▶ **Requirement**: The copy has to match the data exactly and leave out every picture.

▶ **Records provided**:

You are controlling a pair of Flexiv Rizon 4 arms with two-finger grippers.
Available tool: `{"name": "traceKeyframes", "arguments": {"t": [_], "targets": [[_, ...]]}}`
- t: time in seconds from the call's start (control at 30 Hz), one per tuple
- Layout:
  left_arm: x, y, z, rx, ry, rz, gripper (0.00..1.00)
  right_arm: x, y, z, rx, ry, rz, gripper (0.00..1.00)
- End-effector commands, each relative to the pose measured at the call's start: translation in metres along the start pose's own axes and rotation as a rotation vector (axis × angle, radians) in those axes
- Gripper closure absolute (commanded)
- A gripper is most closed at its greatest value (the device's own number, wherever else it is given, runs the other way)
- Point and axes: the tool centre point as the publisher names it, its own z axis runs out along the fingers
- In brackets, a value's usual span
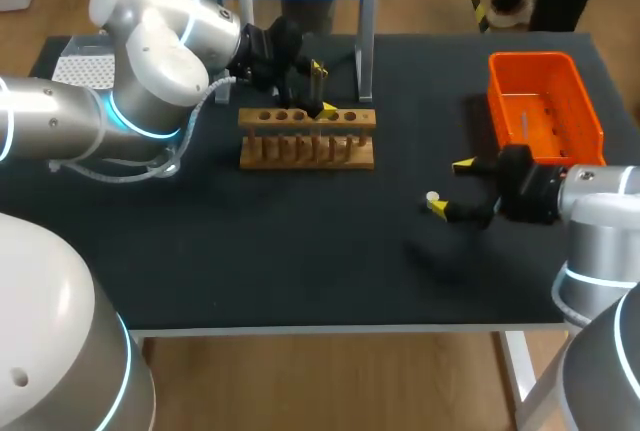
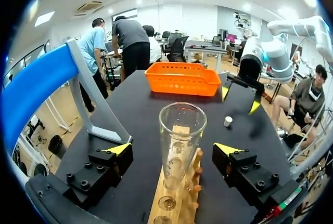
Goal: Invert the test tube, pick up the pipette, mount the tip to pipette, aspirate from beaker and dispense into the tube, eject the tip, return the pipette, and cap with the stopper.
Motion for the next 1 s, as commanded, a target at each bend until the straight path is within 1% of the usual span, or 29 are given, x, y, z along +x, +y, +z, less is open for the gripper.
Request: {"name": "traceKeyframes", "arguments": {"t": [0.03,0.57,0.83,0.97,1.0], "targets": [[-0.001,0.0,0.0,0.0,0.002,0.0,0.0,0.001,-0.004,0.006,0.004,-0.007,-0.001,0.0],[-0.001,0.0,0.0,0.0,0.002,0.0,0.0,0.003,-0.015,0.015,0.018,-0.022,0.031,0.0],[-0.001,0.0,0.0,0.0,0.002,0.0,0.0,0.005,-0.019,0.02,0.028,-0.021,0.027,0.05],[-0.001,0.0,0.0,0.0,0.002,0.0,0.0,0.006,-0.02,0.022,0.033,-0.019,0.025,0.1],[-0.001,0.0,0.0,0.0,0.002,0.0,0.0,0.006,-0.021,0.023,0.035,-0.018,0.024,0.1]]}}
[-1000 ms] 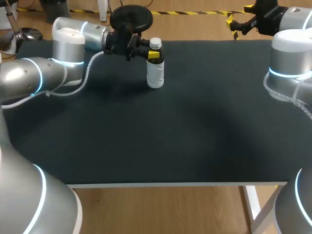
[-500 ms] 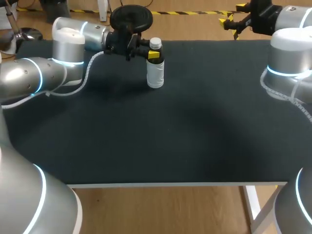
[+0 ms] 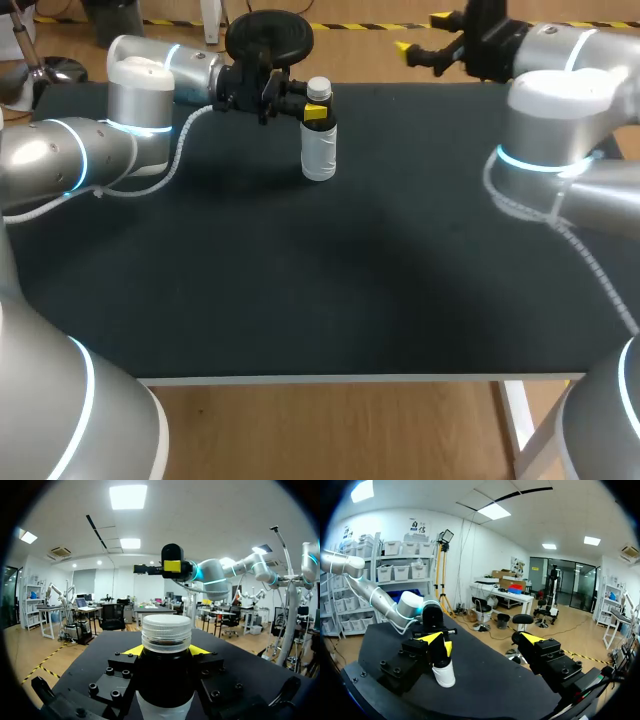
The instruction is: Unscrew the bottle cap
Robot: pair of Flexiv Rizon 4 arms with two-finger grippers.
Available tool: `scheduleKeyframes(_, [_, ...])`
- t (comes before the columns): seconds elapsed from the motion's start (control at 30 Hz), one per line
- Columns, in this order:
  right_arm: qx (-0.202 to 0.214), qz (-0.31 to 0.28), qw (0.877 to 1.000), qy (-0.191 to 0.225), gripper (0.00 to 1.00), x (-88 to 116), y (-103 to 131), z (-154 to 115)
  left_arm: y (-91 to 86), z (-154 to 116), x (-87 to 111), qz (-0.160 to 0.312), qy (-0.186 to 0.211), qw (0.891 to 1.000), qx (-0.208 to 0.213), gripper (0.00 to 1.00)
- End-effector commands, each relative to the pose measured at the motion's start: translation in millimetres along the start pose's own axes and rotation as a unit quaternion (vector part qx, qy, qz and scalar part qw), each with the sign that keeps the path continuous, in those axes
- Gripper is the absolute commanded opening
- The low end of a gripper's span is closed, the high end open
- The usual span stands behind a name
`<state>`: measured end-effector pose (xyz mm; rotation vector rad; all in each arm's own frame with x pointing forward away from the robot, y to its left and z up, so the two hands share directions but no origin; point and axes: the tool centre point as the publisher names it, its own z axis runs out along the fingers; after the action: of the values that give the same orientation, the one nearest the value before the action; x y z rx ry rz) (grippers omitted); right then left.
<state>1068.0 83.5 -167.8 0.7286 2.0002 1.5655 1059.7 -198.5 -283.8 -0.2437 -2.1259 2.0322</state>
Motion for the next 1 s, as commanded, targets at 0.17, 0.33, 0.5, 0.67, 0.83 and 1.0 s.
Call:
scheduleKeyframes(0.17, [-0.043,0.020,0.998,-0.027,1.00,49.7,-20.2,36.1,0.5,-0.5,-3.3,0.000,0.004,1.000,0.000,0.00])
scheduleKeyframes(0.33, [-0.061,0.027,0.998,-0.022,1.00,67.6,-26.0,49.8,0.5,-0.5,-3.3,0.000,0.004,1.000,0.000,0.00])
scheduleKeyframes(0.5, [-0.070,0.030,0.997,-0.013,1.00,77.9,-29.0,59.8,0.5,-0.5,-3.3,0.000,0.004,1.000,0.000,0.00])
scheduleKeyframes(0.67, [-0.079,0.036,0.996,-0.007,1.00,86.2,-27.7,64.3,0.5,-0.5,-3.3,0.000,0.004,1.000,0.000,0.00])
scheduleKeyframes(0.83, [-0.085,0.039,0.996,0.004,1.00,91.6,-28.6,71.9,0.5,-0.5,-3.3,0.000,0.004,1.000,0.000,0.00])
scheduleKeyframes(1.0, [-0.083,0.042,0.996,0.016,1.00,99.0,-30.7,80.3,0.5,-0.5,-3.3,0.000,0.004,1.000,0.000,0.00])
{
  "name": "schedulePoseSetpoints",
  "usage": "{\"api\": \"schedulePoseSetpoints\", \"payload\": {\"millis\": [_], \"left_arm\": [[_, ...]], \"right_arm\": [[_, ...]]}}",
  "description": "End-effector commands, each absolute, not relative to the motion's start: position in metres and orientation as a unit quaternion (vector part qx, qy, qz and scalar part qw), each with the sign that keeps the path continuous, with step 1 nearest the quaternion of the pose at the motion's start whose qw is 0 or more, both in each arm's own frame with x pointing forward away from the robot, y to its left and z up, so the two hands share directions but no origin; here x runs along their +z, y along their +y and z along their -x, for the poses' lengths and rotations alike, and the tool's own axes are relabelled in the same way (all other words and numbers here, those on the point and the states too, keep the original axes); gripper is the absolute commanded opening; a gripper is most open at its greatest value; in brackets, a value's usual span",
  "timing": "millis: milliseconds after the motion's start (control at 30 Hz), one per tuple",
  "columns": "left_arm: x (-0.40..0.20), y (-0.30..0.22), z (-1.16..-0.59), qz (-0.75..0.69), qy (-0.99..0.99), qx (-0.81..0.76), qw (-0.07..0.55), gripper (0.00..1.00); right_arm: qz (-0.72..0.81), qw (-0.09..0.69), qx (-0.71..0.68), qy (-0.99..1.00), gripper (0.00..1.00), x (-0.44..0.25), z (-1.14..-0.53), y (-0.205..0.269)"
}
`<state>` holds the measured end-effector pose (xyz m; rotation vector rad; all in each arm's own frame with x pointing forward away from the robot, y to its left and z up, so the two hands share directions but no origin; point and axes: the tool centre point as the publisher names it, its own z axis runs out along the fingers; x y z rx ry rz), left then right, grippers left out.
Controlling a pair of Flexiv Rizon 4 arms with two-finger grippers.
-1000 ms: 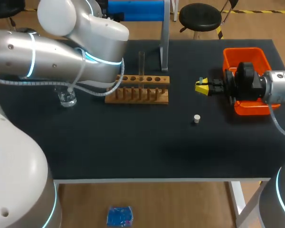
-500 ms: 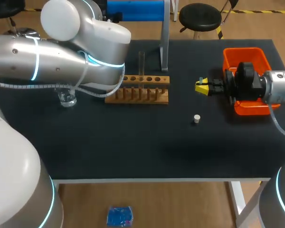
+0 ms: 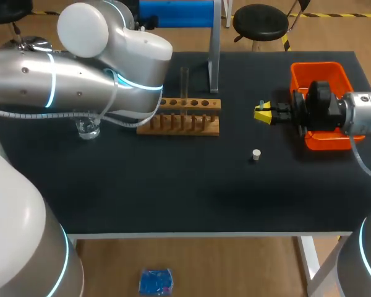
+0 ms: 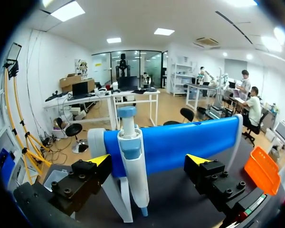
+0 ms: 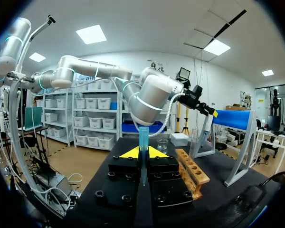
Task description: Invert the test tube, pick up the pipette, mount the tip to pipette, aspirate from beaker and dispense into the tube, eject the tip, return the pipette, and cap with the stopper.
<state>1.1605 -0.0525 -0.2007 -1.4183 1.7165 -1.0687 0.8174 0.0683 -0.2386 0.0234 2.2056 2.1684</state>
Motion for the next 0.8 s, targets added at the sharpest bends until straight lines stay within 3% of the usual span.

▶ **Response below**:
You are controlling a pair of Flexiv Rizon 4 arms with two-finger grippers.
Available tool: `{"name": "traceKeyframes", "arguments": {"t": [_], "targets": [[_, ...]]}}`
- t: time in seconds from the call's start (control at 30 Hz), one per tuple
- Layout:
  left_arm: x, y, z, rx, ry, rz, gripper (0.00..1.00)
  right_arm: x, y, z, rx, ry, rz, gripper (0.00..1.00)
- End-effector commands, each relative to the pose measured at the call's start: translation in metres along the start pose's own axes and rotation as a rotation vector (axis × angle, radians) in those axes
- Gripper closure absolute (commanded)
- A gripper is most closed at its greatest value (the device's own number, wherever else it is given, runs the other way)
- Point and axes: the tool centre point as the publisher names it, its own z axis runs out along the fingers
- In brackets, a value's usual span
Goal: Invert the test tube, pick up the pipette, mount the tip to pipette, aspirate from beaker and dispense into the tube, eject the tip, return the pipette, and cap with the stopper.
Motion for the next 1 s, as commanded, a target at each bend until the straight path is within 1% of the usual span, or 29 are given, x, y, z along +x, +y, +z, less is open for the gripper.
Request: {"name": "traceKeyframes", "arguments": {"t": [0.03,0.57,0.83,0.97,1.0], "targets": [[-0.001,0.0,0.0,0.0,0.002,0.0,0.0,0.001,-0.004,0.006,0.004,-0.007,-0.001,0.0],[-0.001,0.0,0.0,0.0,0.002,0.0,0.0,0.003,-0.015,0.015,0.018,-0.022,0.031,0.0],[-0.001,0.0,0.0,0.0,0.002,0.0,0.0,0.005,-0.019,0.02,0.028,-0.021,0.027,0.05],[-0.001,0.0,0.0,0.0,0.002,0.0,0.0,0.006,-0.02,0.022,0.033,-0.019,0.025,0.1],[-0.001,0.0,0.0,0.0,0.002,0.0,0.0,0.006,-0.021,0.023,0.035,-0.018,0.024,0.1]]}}
[-1000 ms] 
[-500 ms] 
[+0 ms] 
The instruction is: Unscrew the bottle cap
Robot: pair of Flexiv Rizon 4 arms with two-finger grippers.
Available tool: `scheduleKeyframes(_, [_, ...])`
- t (comes before the columns): seconds elapsed from the motion's start (control at 30 Hz), one per line
- Columns, in this order:
  right_arm: qx (-0.202 to 0.214), qz (-0.31 to 0.28), qw (0.877 to 1.000), qy (-0.191 to 0.225), gripper (0.00 to 1.00), x (-88 to 116), y (-103 to 131), z (-154 to 115)
  left_arm: y (-91 to 86), z (-154 to 116), x (-87 to 111), qz (-0.160 to 0.312), qy (-0.186 to 0.211), qw (0.891 to 1.000), qx (-0.208 to 0.213), gripper (0.00 to 1.00)
- End-effector commands, each relative to the pose measured at the motion's start: translation in millimetres along the start pose's own axes and rotation as a unit quaternion (vector part qx, qy, qz and scalar part qw), each with the sign that keeps the path continuous, in those axes
- Gripper is the absolute commanded opening
- The low end of a gripper's span is closed, the high end open
- The usual span stands behind a name
`<state>`: measured end-effector pose (xyz mm; rotation vector rad; all in each arm's own frame with x pointing forward away from the robot, y to its left and z up, so the two hands share directions but no origin; point and axes: the tool centre point as the publisher names it, its own z axis runs out along the fingers; after the action: of the values that give the same orientation, the one nearest the value before the action; x y z rx ry rz) (grippers omitted); right then left.
<state>1068.0 83.5 -167.8 0.7286 2.0002 1.5655 1059.7 -198.5 -283.8 -0.2437 -2.1259 2.0322</state>
Motion for the next 1 s, as commanded, targets at 0.17, 0.33, 0.5, 0.67, 0.83 and 1.0 s.
Call:
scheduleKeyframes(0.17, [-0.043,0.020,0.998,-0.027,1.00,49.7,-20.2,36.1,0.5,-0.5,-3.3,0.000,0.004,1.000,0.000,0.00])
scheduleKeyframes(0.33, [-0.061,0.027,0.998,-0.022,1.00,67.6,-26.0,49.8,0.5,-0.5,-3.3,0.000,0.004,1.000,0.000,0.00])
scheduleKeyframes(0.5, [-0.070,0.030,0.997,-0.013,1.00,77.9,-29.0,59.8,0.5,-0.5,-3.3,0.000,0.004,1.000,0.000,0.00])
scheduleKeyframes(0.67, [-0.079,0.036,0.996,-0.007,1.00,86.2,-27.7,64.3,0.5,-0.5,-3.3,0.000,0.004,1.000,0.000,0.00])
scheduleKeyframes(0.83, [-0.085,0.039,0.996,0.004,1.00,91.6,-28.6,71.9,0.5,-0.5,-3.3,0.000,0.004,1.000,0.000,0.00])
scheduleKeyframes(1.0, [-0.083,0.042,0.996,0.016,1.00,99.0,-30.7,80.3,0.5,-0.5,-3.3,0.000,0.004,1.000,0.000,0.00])
{
  "name": "schedulePoseSetpoints",
  "usage": "{\"api\": \"schedulePoseSetpoints\", \"payload\": {\"millis\": [_], \"left_arm\": [[_, ...]], \"right_arm\": [[_, ...]]}}",
  "description": "End-effector commands, each absolute, not relative to the motion's start: position in metres and orientation as a unit quaternion (vector part qx, qy, qz and scalar part qw), each with the sign that keeps the path continuous, with step 1 nearest the quaternion of the pose at the motion's start whose qw is 0 or more, both in each arm's own frame with x pointing forward away from the robot, y to its left and z up, so the two hands share directions but no origin; here x runs along their +z, y along their +y and z along their -x, for the poses' lengths and rotations alike, and the tool's own axes are relabelled in the same way (all other words and numbers here, those on the point and the states too, keep the original axes); gripper is the absolute commanded opening; a gripper is most open at its greatest value; in brackets, a value's usual span",
  "timing": "millis: milliseconds after the motion's start (control at 30 Hz), one per tuple",
  "columns": "left_arm: x (-0.40..0.20), y (-0.30..0.22), z (-1.16..-0.59), qz (-0.75..0.69), qy (-0.99..0.99), qx (-0.81..0.76), qw (-0.07..0.55), gripper (0.00..1.00); right_arm: qz (-0.72..0.81), qw (-0.09..0.69), qx (-0.71..0.68), qy (-0.99..1.00), gripper (0.00..1.00), x (-0.44..0.25), z (-1.14..-0.53), y (-0.205..0.269)"
}
`<state>` holds the measured end-effector pose (xyz m; rotation vector rad; all in each arm's own frame with x pointing forward away from the robot, y to its left and z up, so the two hands share directions but no origin; point and axes: the tool centre point as the publisher names it, its own z axis runs out along the fingers; x y z rx ry rz), left then right, grippers left out.
Controlling a pair of Flexiv Rizon 4 arms with two-finger grippers.
-1000 ms: 
-500 ms: 
+0 ms: 
+0 ms: 
+0 ms: 
Task description: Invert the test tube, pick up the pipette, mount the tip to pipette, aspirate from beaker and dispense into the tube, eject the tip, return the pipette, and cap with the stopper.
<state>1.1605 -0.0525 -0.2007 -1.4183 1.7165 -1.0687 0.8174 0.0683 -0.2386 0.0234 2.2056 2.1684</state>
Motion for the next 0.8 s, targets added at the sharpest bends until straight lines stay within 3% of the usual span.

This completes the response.